● Work instruction
Using the records below, transcribe word for word the stretch from the line that contains "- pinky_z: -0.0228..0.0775" through the line that contains "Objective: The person", both end lines included, and nothing else.

Dataset entries
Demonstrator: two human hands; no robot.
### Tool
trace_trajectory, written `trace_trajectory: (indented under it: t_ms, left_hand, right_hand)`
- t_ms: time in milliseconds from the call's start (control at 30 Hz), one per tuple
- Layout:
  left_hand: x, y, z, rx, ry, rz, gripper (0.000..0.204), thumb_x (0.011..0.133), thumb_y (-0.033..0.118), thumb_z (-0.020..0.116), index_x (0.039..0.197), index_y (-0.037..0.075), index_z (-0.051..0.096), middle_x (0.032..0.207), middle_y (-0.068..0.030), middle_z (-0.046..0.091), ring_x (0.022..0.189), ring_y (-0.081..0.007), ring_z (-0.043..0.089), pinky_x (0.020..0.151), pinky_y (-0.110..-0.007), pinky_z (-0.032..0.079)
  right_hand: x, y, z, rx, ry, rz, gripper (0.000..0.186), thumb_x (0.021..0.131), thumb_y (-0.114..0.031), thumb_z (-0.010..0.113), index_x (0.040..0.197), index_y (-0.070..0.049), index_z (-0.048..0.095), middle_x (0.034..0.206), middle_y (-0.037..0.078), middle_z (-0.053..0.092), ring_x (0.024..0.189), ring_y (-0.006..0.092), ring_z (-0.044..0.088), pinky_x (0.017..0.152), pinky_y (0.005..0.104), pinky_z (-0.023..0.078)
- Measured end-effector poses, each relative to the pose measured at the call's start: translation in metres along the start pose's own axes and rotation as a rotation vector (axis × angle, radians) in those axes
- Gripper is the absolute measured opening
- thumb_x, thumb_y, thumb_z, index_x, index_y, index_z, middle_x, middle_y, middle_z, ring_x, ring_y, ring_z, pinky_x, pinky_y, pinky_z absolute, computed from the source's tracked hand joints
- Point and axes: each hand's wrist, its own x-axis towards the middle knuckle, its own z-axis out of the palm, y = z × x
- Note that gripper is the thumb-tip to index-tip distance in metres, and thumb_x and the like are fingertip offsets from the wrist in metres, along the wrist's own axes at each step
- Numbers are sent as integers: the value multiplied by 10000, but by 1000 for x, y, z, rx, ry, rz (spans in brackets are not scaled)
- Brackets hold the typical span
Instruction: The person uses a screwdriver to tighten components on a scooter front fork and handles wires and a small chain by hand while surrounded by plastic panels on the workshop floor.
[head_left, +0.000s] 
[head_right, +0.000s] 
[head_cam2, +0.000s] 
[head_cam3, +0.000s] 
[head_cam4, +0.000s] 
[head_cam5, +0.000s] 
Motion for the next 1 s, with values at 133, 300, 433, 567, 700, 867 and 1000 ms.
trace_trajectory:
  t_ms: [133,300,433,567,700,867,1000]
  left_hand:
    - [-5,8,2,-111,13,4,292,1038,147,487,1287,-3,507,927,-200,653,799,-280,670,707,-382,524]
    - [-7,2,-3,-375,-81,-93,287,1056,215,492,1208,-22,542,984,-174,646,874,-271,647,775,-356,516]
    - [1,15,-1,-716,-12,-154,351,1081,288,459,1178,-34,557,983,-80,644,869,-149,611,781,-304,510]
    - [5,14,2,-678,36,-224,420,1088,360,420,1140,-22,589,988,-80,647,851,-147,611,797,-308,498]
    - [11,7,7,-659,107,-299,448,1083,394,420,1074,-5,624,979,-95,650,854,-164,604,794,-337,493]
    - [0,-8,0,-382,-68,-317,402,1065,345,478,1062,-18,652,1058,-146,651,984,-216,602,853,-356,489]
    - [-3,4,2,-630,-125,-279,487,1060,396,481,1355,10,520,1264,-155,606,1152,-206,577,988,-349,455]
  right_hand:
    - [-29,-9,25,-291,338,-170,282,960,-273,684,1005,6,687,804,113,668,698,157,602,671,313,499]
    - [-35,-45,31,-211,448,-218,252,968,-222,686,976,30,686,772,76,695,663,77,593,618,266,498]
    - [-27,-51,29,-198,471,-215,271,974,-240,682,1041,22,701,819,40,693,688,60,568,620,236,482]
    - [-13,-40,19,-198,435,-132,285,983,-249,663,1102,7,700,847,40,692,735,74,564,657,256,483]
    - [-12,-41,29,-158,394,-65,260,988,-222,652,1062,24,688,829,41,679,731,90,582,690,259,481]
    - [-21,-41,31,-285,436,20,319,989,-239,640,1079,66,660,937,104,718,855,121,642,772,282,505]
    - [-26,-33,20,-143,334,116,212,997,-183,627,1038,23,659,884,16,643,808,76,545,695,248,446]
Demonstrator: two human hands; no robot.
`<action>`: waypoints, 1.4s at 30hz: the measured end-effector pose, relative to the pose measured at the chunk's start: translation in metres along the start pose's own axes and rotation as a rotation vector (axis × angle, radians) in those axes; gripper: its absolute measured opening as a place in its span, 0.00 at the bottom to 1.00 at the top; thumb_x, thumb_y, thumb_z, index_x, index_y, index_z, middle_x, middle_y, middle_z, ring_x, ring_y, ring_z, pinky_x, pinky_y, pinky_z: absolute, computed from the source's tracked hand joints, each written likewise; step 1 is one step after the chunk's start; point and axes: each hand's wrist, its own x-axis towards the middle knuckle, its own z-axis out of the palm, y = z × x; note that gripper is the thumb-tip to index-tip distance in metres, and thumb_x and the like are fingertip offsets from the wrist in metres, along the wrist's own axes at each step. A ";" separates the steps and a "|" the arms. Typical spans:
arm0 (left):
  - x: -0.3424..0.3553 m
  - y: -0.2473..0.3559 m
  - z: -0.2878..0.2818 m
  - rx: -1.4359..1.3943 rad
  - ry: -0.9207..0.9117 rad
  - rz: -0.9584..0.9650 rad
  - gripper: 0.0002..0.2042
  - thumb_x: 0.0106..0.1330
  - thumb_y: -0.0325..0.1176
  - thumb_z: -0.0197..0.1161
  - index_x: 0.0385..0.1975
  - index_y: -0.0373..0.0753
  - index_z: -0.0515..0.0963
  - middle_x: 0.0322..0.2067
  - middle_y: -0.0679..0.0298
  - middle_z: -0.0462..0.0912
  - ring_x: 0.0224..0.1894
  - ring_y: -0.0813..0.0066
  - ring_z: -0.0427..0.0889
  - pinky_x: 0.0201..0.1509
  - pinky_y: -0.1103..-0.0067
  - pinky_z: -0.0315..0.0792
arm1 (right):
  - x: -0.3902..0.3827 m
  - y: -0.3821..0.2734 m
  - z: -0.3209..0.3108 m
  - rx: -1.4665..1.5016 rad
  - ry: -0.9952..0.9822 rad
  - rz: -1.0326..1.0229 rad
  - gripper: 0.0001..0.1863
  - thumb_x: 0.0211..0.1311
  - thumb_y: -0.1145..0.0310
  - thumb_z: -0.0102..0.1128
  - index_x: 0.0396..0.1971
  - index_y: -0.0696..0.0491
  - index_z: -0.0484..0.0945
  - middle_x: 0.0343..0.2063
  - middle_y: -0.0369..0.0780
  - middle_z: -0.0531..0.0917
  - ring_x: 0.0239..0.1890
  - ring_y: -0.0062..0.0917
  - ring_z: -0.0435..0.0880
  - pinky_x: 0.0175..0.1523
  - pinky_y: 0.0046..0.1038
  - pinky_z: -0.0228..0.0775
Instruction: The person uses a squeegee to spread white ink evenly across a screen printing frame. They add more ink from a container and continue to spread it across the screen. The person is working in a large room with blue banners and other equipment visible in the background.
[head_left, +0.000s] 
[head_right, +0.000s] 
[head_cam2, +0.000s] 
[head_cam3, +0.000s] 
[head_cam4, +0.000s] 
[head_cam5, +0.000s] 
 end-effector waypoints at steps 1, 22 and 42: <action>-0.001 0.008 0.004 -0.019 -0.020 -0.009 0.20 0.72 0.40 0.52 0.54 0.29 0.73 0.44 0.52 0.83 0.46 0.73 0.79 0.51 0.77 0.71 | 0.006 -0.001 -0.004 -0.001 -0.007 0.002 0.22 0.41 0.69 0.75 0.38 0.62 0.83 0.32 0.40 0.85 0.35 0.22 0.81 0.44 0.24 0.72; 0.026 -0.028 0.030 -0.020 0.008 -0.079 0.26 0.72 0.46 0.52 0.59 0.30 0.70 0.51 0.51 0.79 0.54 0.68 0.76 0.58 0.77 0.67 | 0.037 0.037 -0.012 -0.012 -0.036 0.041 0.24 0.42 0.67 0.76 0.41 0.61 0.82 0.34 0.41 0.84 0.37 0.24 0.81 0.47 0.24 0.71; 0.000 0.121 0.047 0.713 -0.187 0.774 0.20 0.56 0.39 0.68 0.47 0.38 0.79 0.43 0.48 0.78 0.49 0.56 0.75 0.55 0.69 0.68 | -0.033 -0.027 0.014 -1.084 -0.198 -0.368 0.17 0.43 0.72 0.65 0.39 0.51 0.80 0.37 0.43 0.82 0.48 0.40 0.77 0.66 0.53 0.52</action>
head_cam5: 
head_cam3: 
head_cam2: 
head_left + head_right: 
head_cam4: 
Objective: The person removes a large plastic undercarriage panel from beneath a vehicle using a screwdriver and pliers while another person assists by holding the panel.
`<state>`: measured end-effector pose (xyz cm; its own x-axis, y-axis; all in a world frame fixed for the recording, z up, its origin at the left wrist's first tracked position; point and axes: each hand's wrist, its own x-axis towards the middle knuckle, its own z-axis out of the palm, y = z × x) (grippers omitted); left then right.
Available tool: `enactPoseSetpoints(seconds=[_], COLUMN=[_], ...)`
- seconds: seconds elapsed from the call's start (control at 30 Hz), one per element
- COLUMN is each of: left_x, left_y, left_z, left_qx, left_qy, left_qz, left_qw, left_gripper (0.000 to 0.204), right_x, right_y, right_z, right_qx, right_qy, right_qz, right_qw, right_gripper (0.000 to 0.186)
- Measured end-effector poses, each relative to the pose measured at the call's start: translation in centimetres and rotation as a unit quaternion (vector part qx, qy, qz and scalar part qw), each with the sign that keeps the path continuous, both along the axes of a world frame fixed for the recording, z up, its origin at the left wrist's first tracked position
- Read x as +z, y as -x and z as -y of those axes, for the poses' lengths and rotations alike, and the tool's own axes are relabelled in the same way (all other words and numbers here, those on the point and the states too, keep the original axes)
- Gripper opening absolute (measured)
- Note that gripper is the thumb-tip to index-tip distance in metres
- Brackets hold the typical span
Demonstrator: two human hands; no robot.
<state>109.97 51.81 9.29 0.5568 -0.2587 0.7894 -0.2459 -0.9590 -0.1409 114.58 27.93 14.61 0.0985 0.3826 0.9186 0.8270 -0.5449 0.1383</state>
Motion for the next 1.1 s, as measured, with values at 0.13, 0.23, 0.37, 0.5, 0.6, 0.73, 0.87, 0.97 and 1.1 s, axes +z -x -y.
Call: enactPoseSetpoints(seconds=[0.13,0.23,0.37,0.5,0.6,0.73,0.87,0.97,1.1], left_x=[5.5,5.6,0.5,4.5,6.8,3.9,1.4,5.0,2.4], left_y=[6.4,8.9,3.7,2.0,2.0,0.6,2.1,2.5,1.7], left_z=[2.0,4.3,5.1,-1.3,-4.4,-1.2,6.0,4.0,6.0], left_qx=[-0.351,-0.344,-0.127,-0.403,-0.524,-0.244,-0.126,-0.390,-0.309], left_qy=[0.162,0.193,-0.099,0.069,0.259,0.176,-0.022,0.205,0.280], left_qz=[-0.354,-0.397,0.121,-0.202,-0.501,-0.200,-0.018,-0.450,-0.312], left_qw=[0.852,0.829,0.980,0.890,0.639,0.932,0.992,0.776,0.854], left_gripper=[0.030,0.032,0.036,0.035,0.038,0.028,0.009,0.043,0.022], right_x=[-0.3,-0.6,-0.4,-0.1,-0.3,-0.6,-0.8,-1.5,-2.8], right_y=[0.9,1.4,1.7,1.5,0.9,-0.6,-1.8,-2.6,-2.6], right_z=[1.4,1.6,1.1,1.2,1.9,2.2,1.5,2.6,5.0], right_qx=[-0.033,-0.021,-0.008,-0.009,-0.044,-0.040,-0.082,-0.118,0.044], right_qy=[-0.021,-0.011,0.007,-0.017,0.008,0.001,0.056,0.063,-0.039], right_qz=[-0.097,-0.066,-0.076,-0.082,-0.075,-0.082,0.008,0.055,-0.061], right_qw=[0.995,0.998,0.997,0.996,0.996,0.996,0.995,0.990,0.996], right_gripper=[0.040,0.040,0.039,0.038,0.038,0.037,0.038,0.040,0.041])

● Final answer
  - pinky_z: -0.0228..0.0775
Instruction: The person uses a squeegee to spread white ink evenly across a screen printing frame. They add more ink from a container and continue to spread it across the screen. The person is working in a large room with blue banners and other equipment visible in the background.
[head_left, +0.000s] 
[head_right, +0.000s] 
[head_cam2, +0.000s] 
[head_cam3, +0.000s] 
[head_cam4, +0.000s] 
[head_cam5, +0.000s] 
 end-effector waypoints at steps 1, 22 and 42: <action>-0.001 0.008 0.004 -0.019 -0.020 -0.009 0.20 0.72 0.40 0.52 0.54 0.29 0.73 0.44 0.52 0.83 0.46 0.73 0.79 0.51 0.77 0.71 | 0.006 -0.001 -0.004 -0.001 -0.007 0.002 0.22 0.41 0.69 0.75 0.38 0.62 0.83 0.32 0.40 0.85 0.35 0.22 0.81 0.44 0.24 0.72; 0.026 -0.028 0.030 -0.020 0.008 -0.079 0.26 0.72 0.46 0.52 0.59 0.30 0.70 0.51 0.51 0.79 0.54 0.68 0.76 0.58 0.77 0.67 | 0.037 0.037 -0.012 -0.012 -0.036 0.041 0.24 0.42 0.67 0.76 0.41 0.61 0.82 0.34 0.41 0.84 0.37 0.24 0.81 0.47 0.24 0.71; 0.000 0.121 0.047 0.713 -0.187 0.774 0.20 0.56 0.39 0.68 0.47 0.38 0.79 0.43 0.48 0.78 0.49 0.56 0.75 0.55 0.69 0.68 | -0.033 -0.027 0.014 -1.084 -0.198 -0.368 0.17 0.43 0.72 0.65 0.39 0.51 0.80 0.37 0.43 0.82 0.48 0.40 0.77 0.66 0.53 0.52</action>
head_cam5: 
head_cam3: 
head_cam2: 
head_left + head_right: 
head_cam4: 
Objective: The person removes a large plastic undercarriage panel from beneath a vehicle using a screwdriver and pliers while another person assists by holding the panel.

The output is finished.